The conventional wisdom going into this winter’s Sochi Olympic Games was that the global spectacle likely would serve as a propaganda victory for Russian President Vladimir Putin, legitimizing his authoritarian regime with the shiny veneer of worldwide participation. But the combination of a potent terrorist threat, the ongoing fracas over the government’s treatment of and attitude toward gays, and a new report from opposition activist Alexei Navalny detailing the enormous cost of the endeavor is threatening to ruin Putin’s fun — and perhaps even dent his power.
Putin’s image is centered around his incredible masculinity, a tough-guy-cum-head-of-state capable of warding off all threats, military or otherwise. So the increased speculation by foreign governments that terrorist attacks are possible and even likely, as the U.K. suggested Monday, has to frustrate the Kremlin’s PR squad. The same goes for the substantial preparations being undertaken by the United States and its military forces in Europe in case of disaster.

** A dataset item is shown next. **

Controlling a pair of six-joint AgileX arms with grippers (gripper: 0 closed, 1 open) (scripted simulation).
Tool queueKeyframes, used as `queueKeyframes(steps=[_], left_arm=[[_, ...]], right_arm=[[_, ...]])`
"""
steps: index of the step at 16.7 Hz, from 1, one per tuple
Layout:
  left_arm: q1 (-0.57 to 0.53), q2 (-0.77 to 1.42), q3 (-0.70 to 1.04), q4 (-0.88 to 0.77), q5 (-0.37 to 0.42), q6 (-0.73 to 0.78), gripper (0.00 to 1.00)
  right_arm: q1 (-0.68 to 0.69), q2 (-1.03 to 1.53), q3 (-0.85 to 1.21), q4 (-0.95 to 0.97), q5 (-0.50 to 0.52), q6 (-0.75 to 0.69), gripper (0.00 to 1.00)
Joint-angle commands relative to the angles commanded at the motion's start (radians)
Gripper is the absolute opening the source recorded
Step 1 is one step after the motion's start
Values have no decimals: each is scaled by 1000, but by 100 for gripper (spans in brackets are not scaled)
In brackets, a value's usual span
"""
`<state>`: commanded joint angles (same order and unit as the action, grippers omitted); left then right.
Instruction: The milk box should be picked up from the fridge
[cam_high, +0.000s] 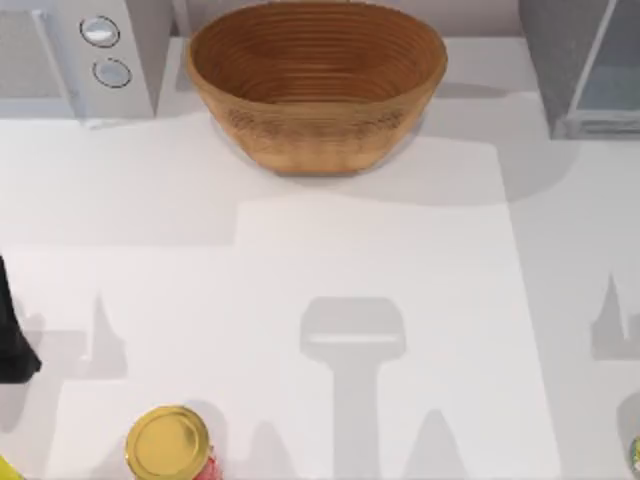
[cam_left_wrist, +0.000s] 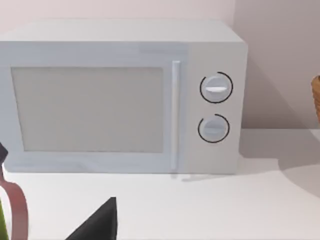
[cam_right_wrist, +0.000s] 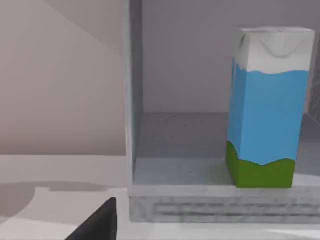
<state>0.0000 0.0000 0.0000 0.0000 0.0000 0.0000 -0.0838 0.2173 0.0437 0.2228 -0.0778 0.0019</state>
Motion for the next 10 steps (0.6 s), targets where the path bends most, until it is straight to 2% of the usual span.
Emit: queueKeyframes(steps=[4,10], left_arm=[[0,0,0,0,0,0,100],[0,0,0,0,0,0,100]], right_arm=[[-107,349,33,323,-99,6,100],[-281,1009,62,853,-265,18,100]])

An actual attack that kills foreign dignitaries or athletes would be exponentially worse, damaging Putin’s claim to being steward of the nation.
As for the continued jousting between Russian pols and the rest of Planet Earth over gay rights, this is a fight Putin surely saw coming and had no significant reservations about. And he’d much rather take flack for having reactionary views toward gays than see his aura of security disrupted. But one suspects the comical statements emanating from Russia — the latest being Sochi’s own mayor claiming his city has no gay residents — will eventually coalesce into a genuine distraction.
Finally, Alexei Navalny, the opposition leader who came in as a strong second-place finisher in last year’s Moscow mayoral race, has struck again, unveiling on Monday (to plenty of Western media outlets) a scathing report that suggests the games have already cost Russia far more than Putin or Kremlin officials are letting on thanks to rampant corruption. Navalny’s latest barb is unlikely to convince wide swaths of the public (which continue to look fondly on Putin) that their president is no good, but it could inculcate resentment in impoverished areas that so many national resources are being diverted toward a fleeting event like this one.
None of this is to say the Games can’t still go off without incident, or that Putin and his government are not — still, even now — delighted at the opportunity to host them. But what was looking like a clean victory for the Kremlin is increasingly fraught with risk, and has the potential to strike at the heart of the president’s political identity.